→ **EXERCISE**:
Once the images are removed, set down everything else in the listing below exactly.
[Start of Attachment]
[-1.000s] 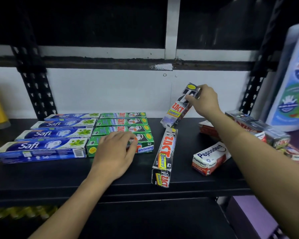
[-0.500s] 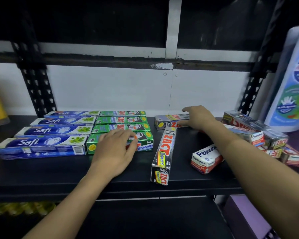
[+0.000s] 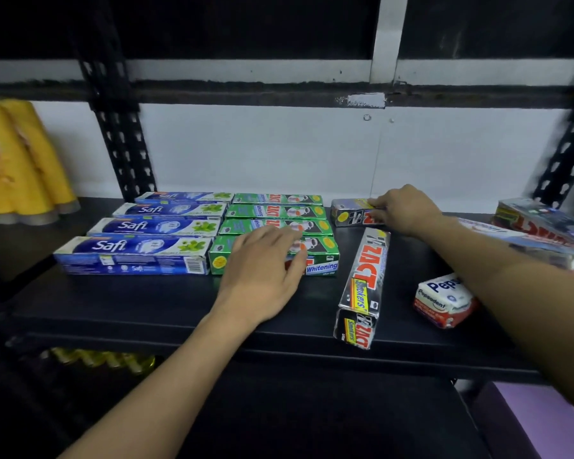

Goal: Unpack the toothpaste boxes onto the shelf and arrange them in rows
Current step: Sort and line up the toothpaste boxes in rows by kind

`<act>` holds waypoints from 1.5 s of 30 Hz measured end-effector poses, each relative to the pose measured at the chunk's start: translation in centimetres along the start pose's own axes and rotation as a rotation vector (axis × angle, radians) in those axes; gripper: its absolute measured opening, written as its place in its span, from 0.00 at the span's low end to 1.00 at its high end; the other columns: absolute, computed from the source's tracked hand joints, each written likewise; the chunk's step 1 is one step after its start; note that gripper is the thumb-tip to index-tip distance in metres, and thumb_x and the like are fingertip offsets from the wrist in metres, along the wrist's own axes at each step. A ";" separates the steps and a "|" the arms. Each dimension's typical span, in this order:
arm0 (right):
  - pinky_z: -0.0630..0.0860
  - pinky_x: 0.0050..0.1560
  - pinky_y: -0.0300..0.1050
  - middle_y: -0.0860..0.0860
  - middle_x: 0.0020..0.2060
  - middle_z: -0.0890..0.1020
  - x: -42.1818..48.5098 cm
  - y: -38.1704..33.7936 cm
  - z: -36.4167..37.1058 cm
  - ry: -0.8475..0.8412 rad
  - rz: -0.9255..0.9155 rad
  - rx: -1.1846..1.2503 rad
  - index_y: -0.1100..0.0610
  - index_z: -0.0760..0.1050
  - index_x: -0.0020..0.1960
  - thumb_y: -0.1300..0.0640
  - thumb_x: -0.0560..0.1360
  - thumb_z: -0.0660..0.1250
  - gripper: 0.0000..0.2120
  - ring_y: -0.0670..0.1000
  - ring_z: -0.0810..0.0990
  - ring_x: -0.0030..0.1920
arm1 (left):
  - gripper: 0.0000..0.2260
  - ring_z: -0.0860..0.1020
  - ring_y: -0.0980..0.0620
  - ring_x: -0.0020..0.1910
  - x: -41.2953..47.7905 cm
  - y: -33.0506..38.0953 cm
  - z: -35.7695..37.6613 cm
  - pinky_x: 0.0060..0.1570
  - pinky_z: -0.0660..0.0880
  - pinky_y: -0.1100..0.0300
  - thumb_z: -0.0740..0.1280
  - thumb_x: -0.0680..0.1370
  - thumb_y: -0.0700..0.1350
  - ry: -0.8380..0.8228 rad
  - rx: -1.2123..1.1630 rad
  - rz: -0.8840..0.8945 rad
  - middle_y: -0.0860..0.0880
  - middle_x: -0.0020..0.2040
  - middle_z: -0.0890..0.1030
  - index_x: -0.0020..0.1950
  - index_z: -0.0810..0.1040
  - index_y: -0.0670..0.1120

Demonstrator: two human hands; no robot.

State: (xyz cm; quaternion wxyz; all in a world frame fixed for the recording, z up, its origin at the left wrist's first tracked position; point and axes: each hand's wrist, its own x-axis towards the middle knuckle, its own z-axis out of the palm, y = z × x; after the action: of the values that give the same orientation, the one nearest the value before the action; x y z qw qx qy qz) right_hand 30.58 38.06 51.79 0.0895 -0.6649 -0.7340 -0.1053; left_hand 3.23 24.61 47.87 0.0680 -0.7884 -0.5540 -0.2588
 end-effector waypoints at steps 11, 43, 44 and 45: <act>0.75 0.51 0.51 0.57 0.58 0.81 1.5 -1.1 0.8 0.037 0.064 0.020 0.49 0.75 0.68 0.41 0.79 0.61 0.22 0.60 0.78 0.56 | 0.22 0.58 0.56 0.77 0.4 -0.1 0.5 0.72 0.46 0.59 0.50 0.84 0.58 -0.040 0.026 -0.010 0.59 0.76 0.65 0.76 0.66 0.56; 0.69 0.66 0.45 0.41 0.63 0.77 -11.6 0.9 -5.8 -0.335 -0.210 0.553 0.31 0.70 0.66 0.30 0.69 0.65 0.26 0.42 0.74 0.62 | 0.20 0.60 0.53 0.76 0.0 -0.1 0.2 0.73 0.52 0.52 0.52 0.84 0.57 -0.064 -0.003 -0.024 0.58 0.76 0.67 0.74 0.70 0.56; 0.69 0.67 0.47 0.42 0.64 0.77 -11.5 1.4 -5.8 -0.314 -0.192 0.523 0.31 0.70 0.67 0.29 0.68 0.65 0.28 0.44 0.74 0.63 | 0.20 0.60 0.53 0.76 0.0 -0.1 0.2 0.73 0.52 0.52 0.52 0.84 0.57 -0.066 -0.004 -0.027 0.58 0.76 0.67 0.74 0.70 0.56; 0.69 0.68 0.48 0.43 0.65 0.76 -11.4 1.9 -5.8 -0.290 -0.165 0.480 0.33 0.70 0.68 0.28 0.68 0.64 0.29 0.46 0.74 0.64 | 0.20 0.60 0.53 0.76 0.0 -0.1 0.1 0.73 0.53 0.52 0.52 0.84 0.57 -0.068 -0.003 -0.029 0.58 0.76 0.67 0.74 0.70 0.56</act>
State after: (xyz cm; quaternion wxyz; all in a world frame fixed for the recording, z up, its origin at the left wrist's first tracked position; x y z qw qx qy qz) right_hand 33.51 25.77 54.34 0.1298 -0.5710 -0.7946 0.1607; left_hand 3.22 24.72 47.74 0.0440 -0.7888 -0.5668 -0.2336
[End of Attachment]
→ **WRITTEN ANSWER**:
[-1.000s] 
[-0.500s] 
[+0.000s] 

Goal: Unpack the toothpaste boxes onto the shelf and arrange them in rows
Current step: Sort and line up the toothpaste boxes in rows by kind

`<act>` holds waypoints from 1.5 s of 30 Hz measured end-effector poses, each relative to the pose measured at the chunk's start: translation in centimetres along the start pose's own axes and rotation as a rotation vector (axis × angle, radians) in those axes; gripper: its absolute measured opening, written as its place in its span, from 0.00 at the span's low end to 1.00 at its high end; the other columns: absolute, computed from the source's tracked hand joints, each written likewise; the chunk's step 1 is one step after its start; note that gripper is the thumb-tip to index-tip distance in metres, and thumb_x and the like are fingertip offsets from the wrist in metres, along the wrist's own axes at each step. A ";" separates the steps and a "|" the arms. Each dimension's typical span, in this order:
arm0 (right):
  - pinky_z: -0.0630..0.0860
  - pinky_x: 0.0050..0.1560
  - pinky_y: -0.0300..0.1050
  - middle_y: -0.0860..0.0860
  - middle_x: 0.0020..0.2060
  - middle_z: -0.0890..0.1020
  - x: -42.1818..48.5098 cm
  - y: -38.1704..33.7936 cm
  - z: -36.4167..37.1058 cm
  - ry: -0.8475..0.8412 rad
  - rz: -0.9255..0.9155 rad
  - rx: -1.1846..1.2503 rad
  - index_y: -0.1100..0.0610
  - index_z: -0.0760..0.1050
  - index_x: -0.0020..0.1960
  - thumb_y: -0.1300..0.0640
  - thumb_x: -0.0560..0.1360
  - thumb_z: -0.0660..0.1250
  - gripper: 0.0000..0.2120
  - ring_y: -0.0670..0.1000
  - ring_z: -0.0810..0.0990
  - ring_x: -0.0030..0.1920
arm1 (left):
  - gripper: 0.0000..0.2260
  - ring_z: -0.0860..0.1020
  - ring_y: -0.0980..0.0620
  - ring_x: -0.0020..0.1910
  - x: -41.2953..47.7905 cm
  - y: -33.0506..38.0953 cm
  - z: -35.7695..37.6613 cm
  - pinky_x: 0.0060..0.1570
  - pinky_z: -0.0660..0.0880
  - pinky_y: -0.1100..0.0300
  - thumb_z: -0.0740..0.1280
  - thumb_x: -0.0680..0.1370
  - thumb_y: -0.0700..0.1350
  - ry: -0.8380..0.8228 rad
  - rx: -1.2123..1.1630 rad
  - rz: -0.8840..0.8945 rad
  - middle_y: -0.0860..0.0880
  - middle_x: -0.0020..0.2040
  - middle_z: -0.0890..0.1030
  - index_x: -0.0020..0.1950
  - index_z: -0.0810..0.1040
  - index_y: -0.0670..0.1120

Demonstrator: two human hands; no robot.

State: (xyz cm; quaternion wxyz; all in a world frame fixed for the recording, z up, its origin at the left wrist's first tracked position; point and axes: each hand's wrist, its own x-axis towards the middle knuckle, its own z-axis out of the palm, y = z × x; after the action: of the values that give the same orientation, the one nearest the value before the action; x y z qw qx qy qz) right_hand 30.58 38.06 51.79 0.0895 -0.6649 -0.7340 -0.1053; left_hand 3.23 24.61 47.87 0.0680 -0.7884 -0.5540 -0.2588
 end-effector waypoints at steps 11, 43, 44 and 45: <act>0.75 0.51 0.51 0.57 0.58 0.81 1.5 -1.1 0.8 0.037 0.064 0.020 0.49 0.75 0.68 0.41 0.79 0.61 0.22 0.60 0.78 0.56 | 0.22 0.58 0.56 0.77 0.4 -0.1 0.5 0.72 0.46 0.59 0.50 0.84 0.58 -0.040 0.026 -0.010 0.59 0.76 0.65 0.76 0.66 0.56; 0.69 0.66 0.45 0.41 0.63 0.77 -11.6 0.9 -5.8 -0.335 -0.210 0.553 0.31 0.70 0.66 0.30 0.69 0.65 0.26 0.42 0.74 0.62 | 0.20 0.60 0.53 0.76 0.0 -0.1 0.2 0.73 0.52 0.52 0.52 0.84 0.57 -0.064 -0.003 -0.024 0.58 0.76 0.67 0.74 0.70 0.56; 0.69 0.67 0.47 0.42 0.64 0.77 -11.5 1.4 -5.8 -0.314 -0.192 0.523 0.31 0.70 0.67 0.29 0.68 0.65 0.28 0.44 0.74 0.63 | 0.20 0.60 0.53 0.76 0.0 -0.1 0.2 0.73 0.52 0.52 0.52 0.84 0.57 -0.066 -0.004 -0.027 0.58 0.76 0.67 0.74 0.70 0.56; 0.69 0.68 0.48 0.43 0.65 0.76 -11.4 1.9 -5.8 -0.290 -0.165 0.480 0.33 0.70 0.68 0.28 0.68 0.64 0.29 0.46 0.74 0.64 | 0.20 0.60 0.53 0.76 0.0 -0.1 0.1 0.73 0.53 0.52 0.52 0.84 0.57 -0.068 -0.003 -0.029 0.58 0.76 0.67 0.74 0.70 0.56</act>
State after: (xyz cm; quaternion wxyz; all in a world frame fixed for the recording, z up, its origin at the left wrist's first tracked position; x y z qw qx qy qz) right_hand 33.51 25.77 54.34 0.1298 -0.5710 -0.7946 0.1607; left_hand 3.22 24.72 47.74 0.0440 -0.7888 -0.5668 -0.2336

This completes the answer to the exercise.